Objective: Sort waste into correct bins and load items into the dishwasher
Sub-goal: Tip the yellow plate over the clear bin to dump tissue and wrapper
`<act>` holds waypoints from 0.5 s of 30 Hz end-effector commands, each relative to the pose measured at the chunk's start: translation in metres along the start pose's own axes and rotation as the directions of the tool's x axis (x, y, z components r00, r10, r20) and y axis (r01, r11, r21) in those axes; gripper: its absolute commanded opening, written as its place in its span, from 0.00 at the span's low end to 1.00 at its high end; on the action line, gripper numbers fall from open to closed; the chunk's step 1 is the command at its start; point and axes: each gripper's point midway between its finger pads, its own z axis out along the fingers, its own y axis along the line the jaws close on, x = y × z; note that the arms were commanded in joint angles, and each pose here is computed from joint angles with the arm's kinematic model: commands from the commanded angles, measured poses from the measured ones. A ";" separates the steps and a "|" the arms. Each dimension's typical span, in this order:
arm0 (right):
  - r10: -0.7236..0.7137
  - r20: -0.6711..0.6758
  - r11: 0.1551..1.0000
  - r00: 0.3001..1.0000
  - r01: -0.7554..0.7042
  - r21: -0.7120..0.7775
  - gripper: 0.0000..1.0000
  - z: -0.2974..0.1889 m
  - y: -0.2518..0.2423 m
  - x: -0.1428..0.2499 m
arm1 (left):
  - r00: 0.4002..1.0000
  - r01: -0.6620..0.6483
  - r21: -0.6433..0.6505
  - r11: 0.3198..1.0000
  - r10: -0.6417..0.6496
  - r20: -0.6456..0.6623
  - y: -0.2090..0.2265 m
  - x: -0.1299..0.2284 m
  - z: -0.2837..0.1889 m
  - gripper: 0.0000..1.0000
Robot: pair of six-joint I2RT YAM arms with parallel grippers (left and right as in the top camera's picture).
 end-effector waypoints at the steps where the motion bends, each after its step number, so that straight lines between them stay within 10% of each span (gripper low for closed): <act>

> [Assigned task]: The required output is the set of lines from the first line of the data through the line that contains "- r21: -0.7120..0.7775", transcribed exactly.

> [Result for this task]:
Objective: Sort waste into correct bins and load items into the dishwasher
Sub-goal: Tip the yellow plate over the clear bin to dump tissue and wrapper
`<act>` holds waypoints from 0.5 s of 30 Hz end-effector commands, each relative to the pose measured at the chunk's start: translation in metres along the start pose's own axes and rotation as the directions of the tool's x axis (x, y, z components r00, r10, r20) and y axis (r01, r11, r21) in those axes; gripper: its absolute commanded opening, written as its place in its span, from 0.00 at the span's low end to 1.00 at its high end; on the action line, gripper numbers fall from open to closed; the chunk's step 1 is the command at its start; point and axes: each gripper's point midway between its finger pads, its own z axis out along the fingers, its own y axis along the line the jaws close on, x = y × z; note that the arms were commanded in joint angles, and each pose here is computed from joint angles with the arm's kinematic model: commands from the commanded angles, measured poses from the measured ones. A ";" separates the steps and a "|" the arms. Each dimension's typical span, in this order:
arm0 (right):
  - r10: -0.7236..0.7137
  - r20: -0.6711..0.6758
  - r11: 0.1551..1.0000
  - r00: 0.3001..1.0000
  - r01: -0.7554..0.7042
  - r21: -0.7120..0.7775

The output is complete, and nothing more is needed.